Riding the Wave ... And the Trough

I am mentally ill, diagnosed with Bipolar Disorder I, OCD, ADHD, PTSD and a vitamin B12 deficiency (a key element in brain development). For over 12 years, I took anywhere from 5-8 psychotropic meds each day, and have been recently giving myself a monthly injection of B12.

In January 2012 I was hospitalized for depression, and management of my currrent med cocktail.

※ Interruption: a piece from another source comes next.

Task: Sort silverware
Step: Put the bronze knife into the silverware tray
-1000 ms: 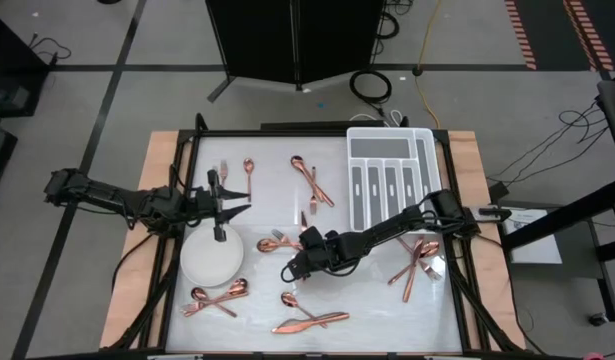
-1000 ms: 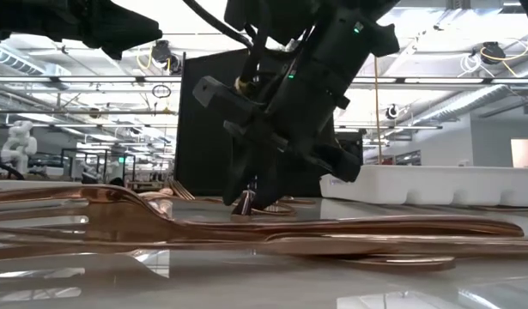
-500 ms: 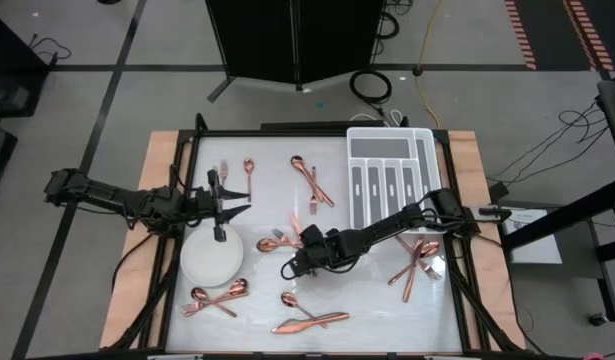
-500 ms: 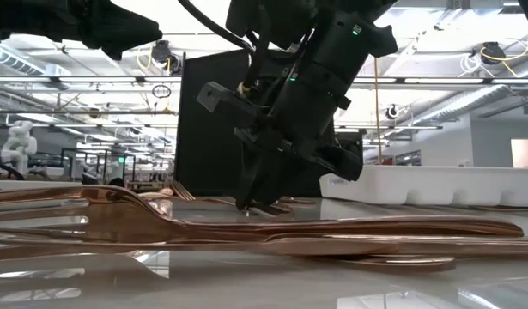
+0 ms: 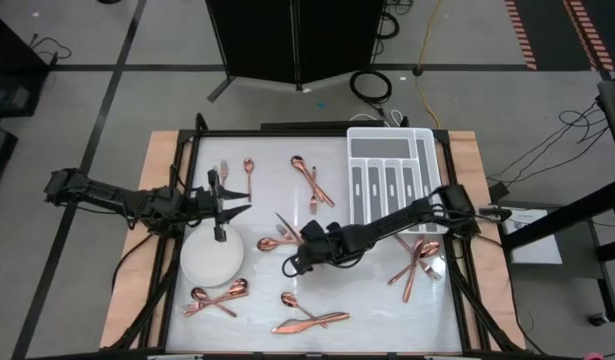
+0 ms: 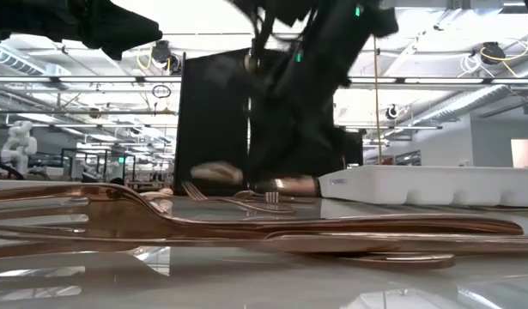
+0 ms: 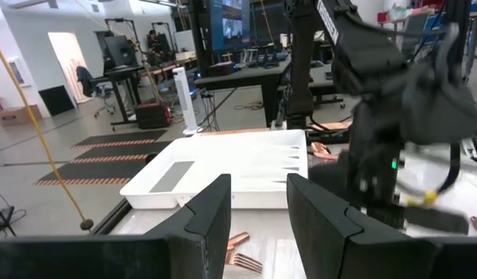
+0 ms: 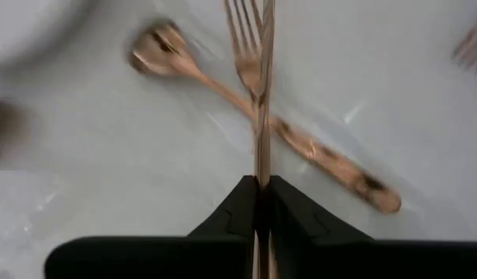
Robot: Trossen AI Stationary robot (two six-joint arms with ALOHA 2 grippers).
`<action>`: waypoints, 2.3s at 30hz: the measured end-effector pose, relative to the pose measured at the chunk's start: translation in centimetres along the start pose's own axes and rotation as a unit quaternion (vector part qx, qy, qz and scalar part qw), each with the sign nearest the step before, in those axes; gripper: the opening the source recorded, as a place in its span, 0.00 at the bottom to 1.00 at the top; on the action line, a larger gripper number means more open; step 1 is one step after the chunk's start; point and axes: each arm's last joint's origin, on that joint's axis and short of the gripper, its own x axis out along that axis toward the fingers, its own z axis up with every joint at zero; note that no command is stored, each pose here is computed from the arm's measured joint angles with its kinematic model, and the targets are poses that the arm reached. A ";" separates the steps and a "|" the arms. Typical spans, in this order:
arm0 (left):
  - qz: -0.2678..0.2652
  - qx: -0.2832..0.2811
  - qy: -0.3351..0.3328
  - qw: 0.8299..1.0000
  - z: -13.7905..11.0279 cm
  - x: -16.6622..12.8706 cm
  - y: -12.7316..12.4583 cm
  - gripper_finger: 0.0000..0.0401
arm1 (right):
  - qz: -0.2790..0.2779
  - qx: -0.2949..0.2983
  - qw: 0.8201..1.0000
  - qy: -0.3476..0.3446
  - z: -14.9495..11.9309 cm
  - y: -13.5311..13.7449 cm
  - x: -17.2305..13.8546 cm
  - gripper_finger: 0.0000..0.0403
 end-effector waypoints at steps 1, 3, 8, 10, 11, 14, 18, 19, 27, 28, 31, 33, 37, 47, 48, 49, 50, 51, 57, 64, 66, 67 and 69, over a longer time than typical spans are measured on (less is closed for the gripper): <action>0.000 0.000 0.000 1.000 0.0 0.0 0.0 0.32 | 0.005 -0.002 1.000 -0.008 0.3 0.1 -0.6 0.04; 0.000 0.000 0.000 1.000 0.0 0.0 0.0 0.32 | 0.015 -0.011 1.000 -0.018 0.9 0.3 -1.7 0.04; 0.000 0.001 0.001 1.000 0.0 0.0 0.0 0.32 | -0.002 -0.032 0.999 -0.036 2.4 -0.3 -5.7 0.04; 0.000 0.000 0.001 1.000 0.0 0.0 0.0 0.32 | -0.038 -0.043 0.998 -0.035 2.9 -1.3 -7.5 0.04; 0.000 -0.002 0.002 1.000 0.0 0.0 0.0 0.32 | -0.060 -0.045 0.997 -0.032 3.1 -1.9 -8.3 0.04; 0.000 -0.012 0.002 1.000 0.0 0.0 0.0 0.32 | -0.131 -0.019 0.991 -0.027 3.6 -4.1 -10.7 0.04; 0.000 -0.012 0.001 1.000 0.0 0.0 0.0 0.32 | -0.241 0.026 0.970 -0.001 4.2 -7.4 -13.4 0.04; 0.000 -0.012 0.001 1.000 0.0 0.0 0.0 0.32 | -0.275 0.037 0.961 0.002 4.3 -8.3 -14.0 0.04; 0.000 -0.024 0.002 1.000 0.0 0.0 0.0 0.32 | -0.391 0.105 0.914 0.019 5.1 -13.6 -15.3 0.04; 0.000 -0.025 0.001 1.000 0.0 0.0 0.0 0.32 | -0.395 0.110 0.912 0.029 5.1 -14.4 -14.9 0.04; 0.000 -0.025 0.001 1.000 0.0 0.0 0.0 0.32 | -0.431 0.125 0.892 0.057 4.7 -17.1 -14.2 0.04; 0.000 -0.025 0.002 1.000 0.0 0.0 0.0 0.32 | -0.449 0.139 0.881 0.063 4.3 -18.8 -13.9 0.04; 0.000 -0.025 0.001 1.000 0.0 0.0 0.0 0.32 | -0.445 0.165 0.878 0.067 3.3 -21.3 -13.0 0.04; -0.001 -0.024 0.005 1.000 -0.1 0.0 0.0 0.32 | -0.412 0.193 0.886 0.088 0.7 -24.3 -10.9 0.04; -0.001 -0.024 0.006 1.000 -0.1 0.0 0.0 0.32 | -0.413 0.196 0.885 0.089 0.6 -24.5 -10.8 0.04; -0.001 -0.023 0.008 1.000 -0.2 0.0 0.0 0.32 | -0.413 0.199 0.884 0.089 0.3 -24.6 -10.7 0.04; -0.001 -0.022 0.011 1.000 -0.2 0.0 0.0 0.32 | -0.413 0.203 0.883 0.090 0.1 -24.7 -10.5 0.04; -0.002 -0.021 0.013 1.000 -0.3 0.0 0.0 0.32 | -0.411 0.206 0.883 0.093 0.0 -24.8 -10.4 0.04; -0.002 -0.021 0.012 1.000 -0.3 0.0 0.0 0.32 | -0.395 0.225 0.884 0.110 -0.6 -25.0 -10.0 0.04; -0.002 -0.021 0.012 1.000 -0.2 0.0 0.0 0.32 | -0.383 0.226 0.888 0.117 -0.9 -24.5 -10.0 0.04; -0.002 -0.021 0.012 1.000 -0.2 0.0 0.0 0.32 | -0.380 0.222 0.890 0.122 -1.0 -24.4 -10.0 0.04; -0.002 -0.021 0.012 1.000 -0.2 0.0 0.0 0.32 | -0.380 0.221 0.890 0.122 -1.0 -24.3 -10.0 0.04; -0.002 -0.022 0.012 1.000 -0.2 0.0 0.0 0.32 | -0.380 0.218 0.891 0.121 -1.0 -24.3 -10.0 0.05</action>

Immediately all but two of my meds were discontinued and, after a few weeks of adjustment, and some near hospitalizations, things seem to be going much better.

I have been on permanent disability since January 2010, and am adjusting to life on a very limited income.

My prayer is that in walking with me during the ups and downs of Bipolar Disorder, you might find solace, and benefit through my experiences.

Tuesday, February 22, 2011

When Dealing With Me ...

There comes a time in our life when we realize who we are. This is after all of those years of trying to be who I'd like, while constantly being faced with who I am. When the two don't coincide, conflict happens. Even when they do coincide, they don't always work out for the good. If you've always wanted to be a drug dealer, and you have the characteristics, abilities and desire to do just that,, you'll probably be a pretty good one. Of course, that doesn't mean that is acceptable. Redirecting those talents into something more mainstream and productive would be the best bet.

After nearly 54 years, I now have established who I am; not who I wanted to be, or who I thought I was, but who I am. And when I'm with friends or family, I would appreciate some considerations:

   1. When you are talking to me, I'll begin to lose my focus after a minute or so. It's not that I don't care.
   2. Losing focus might mean that I glance around - looking at the so called "shiny objects". Again, don't
       take it personally.
   3. Keep instructions succinct ... around step 4 or 5, I will forget the first three.
   4. When you wander from your topic, I will be unable to wander back with you. You might as well tell
       the story in a strange, lost language ... I'll be able to follow and understand just as much.
   5. If you really want something done, don't ask me. No matter how badly I want to please you by doing it,
       4 out of 5 times it won't happen.

Sorry, but these are today's realities. I've faced them, now I would like for you to do the same. I'm sorry I'm not who I was, or who you want me to be, but that's just the way it is. As soon as you accept this fact like I have, the better our relationship will be.